Des Moines, Iowa -- The GOP presidential candidates who attended a rally against same-sex marriage joined an anti-gay right-wing feeding frenzy leading up to the Iowa caucuses Feb. 12, the Human Rights Campaign charged.
The rally, organized by several national religious political organizations, featured a political operative who was paid by the Christian Coalition to whip up fear of same-sex marriage all over the United States, HRC said.
"In the Republican presidential political caucus, they need an enemy. At the moment, we seem to be it," said David M. Smith, communications director for HRC, the largest national lesbian and gay political group.
Smith spoke at a news conference Saturday outside the First Federated Church in Des Moines.
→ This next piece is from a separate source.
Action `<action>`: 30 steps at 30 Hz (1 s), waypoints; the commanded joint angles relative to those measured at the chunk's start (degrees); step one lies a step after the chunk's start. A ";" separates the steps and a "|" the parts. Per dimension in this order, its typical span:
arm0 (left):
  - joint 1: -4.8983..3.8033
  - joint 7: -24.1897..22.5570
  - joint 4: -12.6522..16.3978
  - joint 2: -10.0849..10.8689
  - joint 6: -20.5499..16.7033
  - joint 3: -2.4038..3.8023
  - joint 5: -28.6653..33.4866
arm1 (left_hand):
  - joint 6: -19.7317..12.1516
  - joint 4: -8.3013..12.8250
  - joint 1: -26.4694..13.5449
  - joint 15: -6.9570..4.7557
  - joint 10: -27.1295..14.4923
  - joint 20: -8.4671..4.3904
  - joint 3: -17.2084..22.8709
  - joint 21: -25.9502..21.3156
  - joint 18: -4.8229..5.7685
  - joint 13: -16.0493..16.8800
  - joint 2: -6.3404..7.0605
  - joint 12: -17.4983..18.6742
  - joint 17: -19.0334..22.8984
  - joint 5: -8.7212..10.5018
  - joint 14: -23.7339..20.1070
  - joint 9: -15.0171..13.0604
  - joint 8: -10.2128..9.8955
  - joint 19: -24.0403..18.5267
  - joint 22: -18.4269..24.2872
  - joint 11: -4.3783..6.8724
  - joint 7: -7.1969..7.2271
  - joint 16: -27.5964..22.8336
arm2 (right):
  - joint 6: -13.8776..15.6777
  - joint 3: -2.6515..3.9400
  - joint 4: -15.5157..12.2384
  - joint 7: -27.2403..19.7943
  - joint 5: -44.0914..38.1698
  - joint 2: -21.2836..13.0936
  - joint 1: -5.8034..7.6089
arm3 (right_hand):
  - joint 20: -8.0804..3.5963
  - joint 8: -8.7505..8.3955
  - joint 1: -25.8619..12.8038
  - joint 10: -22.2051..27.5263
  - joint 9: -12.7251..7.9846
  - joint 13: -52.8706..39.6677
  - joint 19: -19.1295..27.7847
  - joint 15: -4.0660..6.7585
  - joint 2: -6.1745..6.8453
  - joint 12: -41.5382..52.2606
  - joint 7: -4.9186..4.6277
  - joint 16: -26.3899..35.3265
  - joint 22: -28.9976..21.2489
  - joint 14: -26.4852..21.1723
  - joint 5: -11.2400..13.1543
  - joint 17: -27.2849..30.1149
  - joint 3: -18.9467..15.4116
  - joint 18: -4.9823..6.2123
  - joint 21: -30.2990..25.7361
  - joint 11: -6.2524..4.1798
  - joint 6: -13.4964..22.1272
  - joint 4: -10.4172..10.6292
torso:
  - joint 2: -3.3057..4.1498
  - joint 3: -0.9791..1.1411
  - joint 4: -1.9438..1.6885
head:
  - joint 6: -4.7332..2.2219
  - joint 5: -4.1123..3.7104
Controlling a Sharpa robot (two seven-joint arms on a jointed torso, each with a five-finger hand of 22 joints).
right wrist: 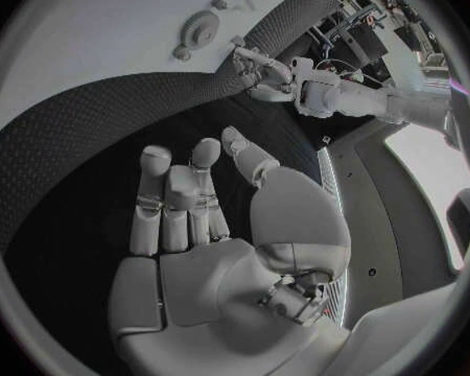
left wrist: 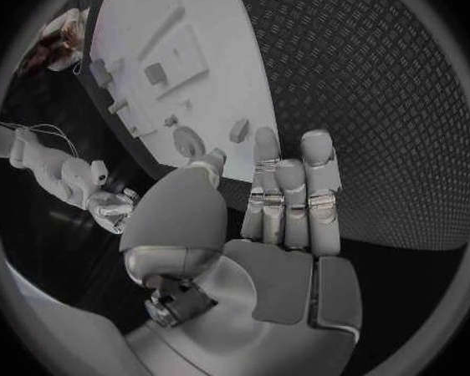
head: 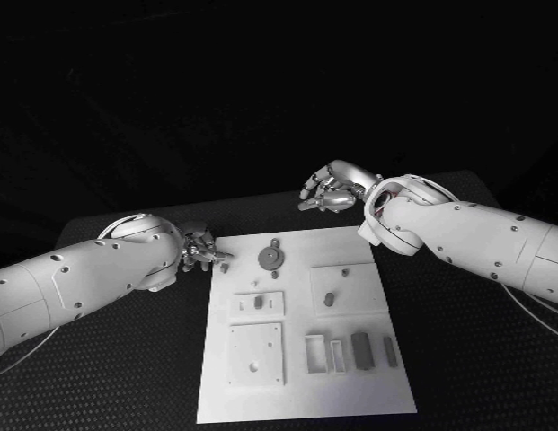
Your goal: Assemble the parts on the task board
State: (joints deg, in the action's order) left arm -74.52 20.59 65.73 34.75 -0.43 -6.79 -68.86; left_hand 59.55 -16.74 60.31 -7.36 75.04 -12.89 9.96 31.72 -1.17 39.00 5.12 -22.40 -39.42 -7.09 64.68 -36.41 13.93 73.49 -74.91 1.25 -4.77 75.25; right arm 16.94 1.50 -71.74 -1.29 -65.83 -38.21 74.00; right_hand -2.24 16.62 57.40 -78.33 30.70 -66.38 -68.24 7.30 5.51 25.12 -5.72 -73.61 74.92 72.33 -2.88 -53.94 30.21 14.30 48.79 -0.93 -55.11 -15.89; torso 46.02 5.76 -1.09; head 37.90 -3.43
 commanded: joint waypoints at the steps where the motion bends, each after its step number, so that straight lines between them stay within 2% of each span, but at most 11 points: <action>1: -0.05 -1.53 0.16 -0.16 0.81 0.05 0.29 | 0.46 0.07 0.82 -0.22 -0.34 -0.19 -0.56 0.23 -4.02 0.11 0.04 -0.31 0.10 -0.24 0.06 0.09 0.19 0.03 -1.34 0.11 -0.12 0.30 | -0.53 0.03 0.00 -0.53 0.03 0.05 -0.05 | -0.32 -0.32 -0.34 0.24 0.06 -0.06 -0.24 -0.21 -0.15 -0.26 0.02 0.30 0.91 -0.01 0.08 -0.09 -0.08 0.70 -0.21 0.06 0.35 0.16 | -0.01 0.03 -0.02 | 0.09 -0.09; 9: -0.05 -0.94 0.42 -0.28 3.79 0.05 -1.78 | 0.45 0.13 2.74 -0.19 -0.43 -0.16 -1.50 0.39 -3.99 0.30 0.73 -0.21 0.35 -0.40 -0.04 0.17 0.14 -0.04 -1.31 0.07 -0.16 0.45 | -0.54 0.03 0.01 -0.50 0.02 0.05 -0.07 | -0.32 -0.33 -0.35 0.24 0.06 -0.07 -0.24 -0.21 -0.14 -0.26 0.02 0.30 0.91 -0.01 0.09 -0.09 -0.08 0.70 -0.21 0.06 0.36 0.16 | -0.01 0.00 -0.04 | 0.10 -0.14; 12: -0.05 -0.50 0.53 -0.31 4.22 0.05 -2.71 | 0.39 0.05 3.11 -0.14 -0.51 -0.10 -1.90 0.41 -3.94 0.35 1.36 -0.16 0.43 -0.68 -0.13 0.21 0.09 -0.11 -1.30 0.02 -0.21 0.50 | -0.57 0.03 0.01 -0.50 0.02 0.03 -0.07 | -0.32 -0.33 -0.35 0.24 0.06 -0.07 -0.24 -0.22 -0.14 -0.26 0.02 0.30 0.91 -0.01 0.08 -0.09 -0.08 0.70 -0.21 0.06 0.36 0.16 | 0.01 0.00 -0.06 | 0.12 -0.15; 18: -0.05 0.20 0.39 -0.43 4.86 0.05 -2.88 | 0.38 0.05 3.29 -0.12 -0.51 -0.10 -2.08 0.43 -3.93 0.40 1.77 -0.15 0.48 -0.72 -0.16 0.24 0.07 -0.11 -1.29 0.01 -0.22 0.57 | -0.57 0.03 0.01 -0.51 0.02 0.07 -0.07 | -0.33 -0.34 -0.36 0.24 0.07 -0.07 -0.25 -0.22 -0.13 -0.26 0.02 0.30 0.91 -0.01 0.09 -0.09 -0.09 0.70 -0.21 0.07 0.37 0.16 | 0.00 0.00 -0.05 | 0.12 -0.15; 30: -0.06 0.40 0.43 -0.65 4.92 0.05 -2.72 | 0.41 0.03 3.44 -0.11 -0.50 -0.09 -2.08 0.45 -3.93 0.50 1.67 -0.16 0.55 -1.06 -0.20 0.27 0.07 -0.08 -1.27 0.00 -0.23 0.67 | -0.62 0.03 0.05 -0.51 0.02 0.19 -0.07 | -0.33 -0.35 -0.38 0.23 0.08 -0.08 -0.26 -0.22 -0.13 -0.25 0.01 0.30 0.92 0.00 0.08 -0.10 -0.09 0.70 -0.21 0.07 0.38 0.16 | 0.00 0.00 -0.04 | 0.20 -0.15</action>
State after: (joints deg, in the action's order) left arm -74.52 20.87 66.07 34.25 3.40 -6.77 -71.28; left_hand 59.79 -16.65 63.48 -7.33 75.06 -12.78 8.19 31.93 -1.17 39.42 6.62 -22.40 -38.94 -7.95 64.69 -36.22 13.93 73.40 -74.94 1.27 -4.79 75.65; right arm 16.90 1.50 -71.67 -1.29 -65.82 -38.08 73.96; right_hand -2.37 16.62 57.40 -78.33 30.68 -66.41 -68.37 7.30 5.51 25.12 -5.64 -73.61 74.92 72.34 -2.88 -53.94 30.21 14.30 48.79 -0.93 -55.19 -15.88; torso 46.02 5.77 -1.15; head 38.10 -3.59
He was joined by Bill Crews, the openly gay mayor of Melbourne, Iowa.
HRC also helped to organize an Iowans Against Bigotry candlelight vigil attended by 250 people in front of the church.
Inside, GOP presidential candidates Pat Buchanan, Phil Gramm and Alan Keyes addressed the anti-marriage rally.
The other GOP presidential hopefuls who signed onto their reactionary "Marriage Protection Resolution" included Lamar Alexander, Bob Dornan and Steve Forbes.
The GOP front-runner, Senate Majority Leader Bob Dole, sent a letter to the anti-gay rally organizers, endorsing their resolution but telling them it did not go far enough.
"I fully support the position taken in the resolution -- that the state should not legalize same-sex marriages 'but should continue to reserve the special sanction of civil marriage for one man and one woman as husband and wife,'" Dole wrote on Feb. 8.
HRC labeled Dole's action as stooping to join a conservative right-wing feeding frenzy that characterized the final days leading up to the Iowa caucuses.
"This rally was the most insidious political attack on the lives of gay men and lesbians in the history of presidential politics," Smith said. "We are seeing here in Iowa a repeat of the viciousness of the 1992 Republican Convention. Each GOP candidate who attended this rally exploited prejudice against gay and lesbian Americans."
Jay Sekulow, lead attorney for the Christian Coalition's legal arm, the American Center for Law and Justice, was a featured speaker at the rally. Sekulow bragged that his group is spearheading a drive to put anti-gay marriage bills in all 50 state legislatures. The organizers of Saturday's anti-marriage rally also showed their latest hate video targeting gay and lesbian Americans.
"These candidates are using hate as a political tool to bludgeon one another, bashing America's gay community in the process, and alienating the moderate mainstream of this country," Smith said.
The Human Rights Campaign is the largest national lesbian and gay political organization, with members throughout the country. It effectively lobbies Congress, provides campaign support and educates the public to ensure that lesbian and gay Americans can be open, honest and safe at home, at work and in the community.